● Required action: When the line containing "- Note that" is found in the data below, give it again along with every later line, exactly; drop the pictures.

● Exercise data:
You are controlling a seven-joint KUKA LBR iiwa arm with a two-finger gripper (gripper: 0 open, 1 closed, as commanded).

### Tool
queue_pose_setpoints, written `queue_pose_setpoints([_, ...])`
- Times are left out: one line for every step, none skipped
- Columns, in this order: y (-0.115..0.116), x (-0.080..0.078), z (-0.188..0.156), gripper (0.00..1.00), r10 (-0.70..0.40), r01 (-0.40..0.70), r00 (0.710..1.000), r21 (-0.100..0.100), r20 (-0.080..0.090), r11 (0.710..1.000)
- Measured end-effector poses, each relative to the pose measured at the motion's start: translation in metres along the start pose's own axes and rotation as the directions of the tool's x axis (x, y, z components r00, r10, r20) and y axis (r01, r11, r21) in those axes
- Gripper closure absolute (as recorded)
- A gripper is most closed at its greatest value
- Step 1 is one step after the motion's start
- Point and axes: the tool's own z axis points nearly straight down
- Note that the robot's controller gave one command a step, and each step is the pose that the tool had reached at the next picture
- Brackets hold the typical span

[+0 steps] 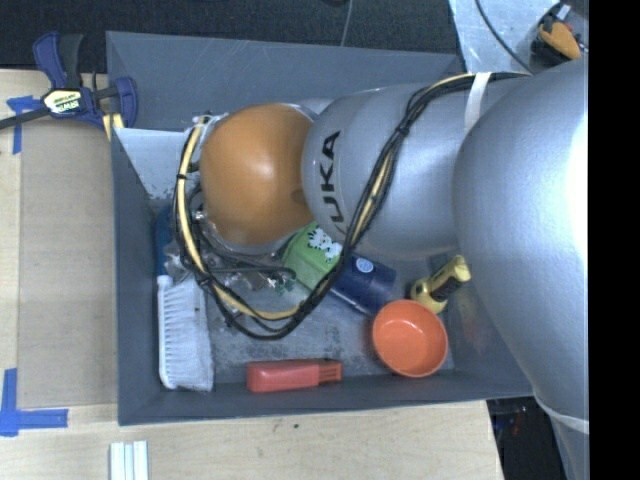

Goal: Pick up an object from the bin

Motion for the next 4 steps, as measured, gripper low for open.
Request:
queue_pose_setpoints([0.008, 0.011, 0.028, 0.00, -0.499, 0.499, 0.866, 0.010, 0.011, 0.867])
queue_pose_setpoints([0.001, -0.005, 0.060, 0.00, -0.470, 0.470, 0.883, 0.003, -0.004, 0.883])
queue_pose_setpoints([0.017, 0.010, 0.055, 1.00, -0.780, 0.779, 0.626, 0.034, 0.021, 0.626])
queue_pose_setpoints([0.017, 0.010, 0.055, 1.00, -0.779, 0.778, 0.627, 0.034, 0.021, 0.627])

● Exercise solution:
- Note that the robot's controller gave one command a step, and each step is the pose that the tool had reached at the next picture
- Brackets hold the typical span

[+0 steps] 

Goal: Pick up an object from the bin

Motion for the next 4 steps, as measured, gripper low for open.
Request:
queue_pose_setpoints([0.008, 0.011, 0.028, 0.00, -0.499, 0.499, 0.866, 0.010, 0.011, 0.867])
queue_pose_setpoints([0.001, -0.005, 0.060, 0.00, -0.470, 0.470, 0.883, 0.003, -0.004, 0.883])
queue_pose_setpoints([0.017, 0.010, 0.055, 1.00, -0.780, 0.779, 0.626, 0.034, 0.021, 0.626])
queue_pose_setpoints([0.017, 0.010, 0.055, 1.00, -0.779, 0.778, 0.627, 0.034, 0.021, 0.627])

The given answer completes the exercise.